The impetus for their latest Work Project project is the Heights, the development unfolding on the 112-acre former Hillcrest Golf Course site on Arlington Avenue, where Habitat for Humanity is installing the first 30 of approximately 174 Habitat affordable homes .

The homes range from four-plex townhomes to single-family homes that will be sold to future Twin Cities Habitat customers at lower-than-normal interest rates and below-market prices.

‘Not just an urban core problem’

The workplace – the largest in Twin Cities Habitat’s history – was buzzing with about 1,000 volunteers on Monday, the first of five workdays that will draw a total of about 4,000 participants, many of whom come from abroad.

According to the Minnesota Housing Partnership, while wages have increased in recent years, the rising cost of housing has far outpaced the increase. Owner income has increased by 2% over the past five years; Home values ​​increased by 19% in the same period. A household would have to earn a combined annual salary of $98,500 to afford a median-priced home in Minnesota, a threshold that contributes to the state’s racial homeownership gap. About 77% of white families in the state own their own homes, compared to 29% of black families.

“This is not just a core urban problem,” said Chris Coleman, president and CEO of Twin Cities Habitat for Humanity, during Monday’s media event. “This is a problem in rural communities, but also in urban and suburban communities. … You can’t grow Polaris or Digi-Key (Electronics) in northern Minnesota unless employees have a place to live.

That sentiment was echoed by Jonathan Reckford, CEO of Habitat for Humanity International, who said communities across the country are struggling with housing costs.

“At the end of the day, it’s all about land and financing,” Reckford said. ‘And if you look at the gap between what the average family can afford and what a house now costs to build, it is the largest in modern history. … In many of our major metro areas, Habitat is joining or creating large mixed-income communities.”

‘Decisive power and self-determination’

St. Paul Mayor Melvin Carter, who broke ground Monday and lent a hand in construction, called homeownership an important path to building wealth and stability for low-income families.

“When the dean of my business school said the word ‘equality,’ she was talking about … the right to decision-making power and self-determination,” the mayor said. “Every hammer blow we hear is the sound of a family being able to move into a house with equity. … We need more housing.”

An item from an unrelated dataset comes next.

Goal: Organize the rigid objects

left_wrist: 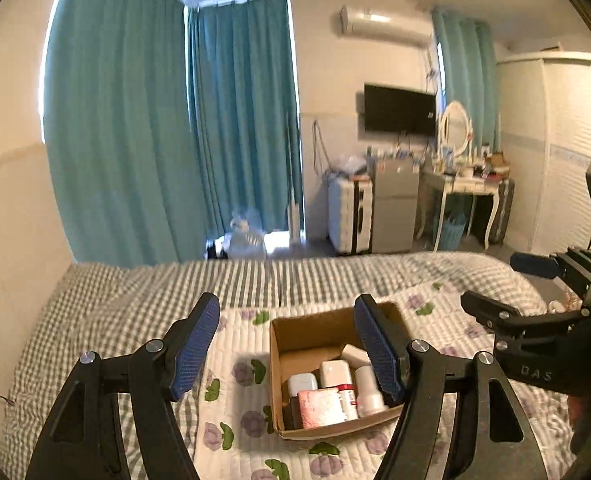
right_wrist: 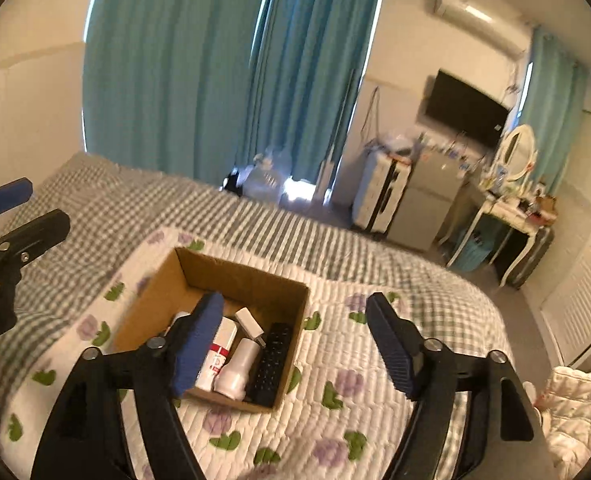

Yearwood said the Habitat build has become a week she and Brooks look forward to annually. Twice the Work Project has taken them to Haiti, the poorest country in the Western Hemisphere, where poverty was immediately apparent upon arrival.

“You get off the plane in Port au Prince and cry all the way to the construction site,” Yearwood said. “And then we went back the second year… you cry a little less, because you see improvement, even though it is hard. My favorite thing was going back to the construction site and… seeing the homeowners, and seeing the light in their eyes, and seeing them bloom. Everyone deserves that opportunity.”